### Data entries
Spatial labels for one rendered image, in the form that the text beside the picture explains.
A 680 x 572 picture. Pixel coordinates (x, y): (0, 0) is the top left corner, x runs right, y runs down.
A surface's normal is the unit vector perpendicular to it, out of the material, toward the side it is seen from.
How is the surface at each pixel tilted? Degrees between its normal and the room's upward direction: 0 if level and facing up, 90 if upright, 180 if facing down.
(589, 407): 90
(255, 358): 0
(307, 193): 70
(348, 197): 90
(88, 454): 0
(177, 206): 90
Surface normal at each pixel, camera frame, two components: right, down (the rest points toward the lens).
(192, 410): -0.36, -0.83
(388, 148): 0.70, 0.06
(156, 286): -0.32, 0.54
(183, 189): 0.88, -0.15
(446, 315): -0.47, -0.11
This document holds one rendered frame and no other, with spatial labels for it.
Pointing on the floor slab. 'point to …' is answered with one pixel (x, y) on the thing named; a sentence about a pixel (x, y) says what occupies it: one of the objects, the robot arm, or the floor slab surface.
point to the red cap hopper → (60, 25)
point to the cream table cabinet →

### TASK PROMPT
Within the records, on how many lines does the word "labels" appear? Provide the number alone.

### RESULT
2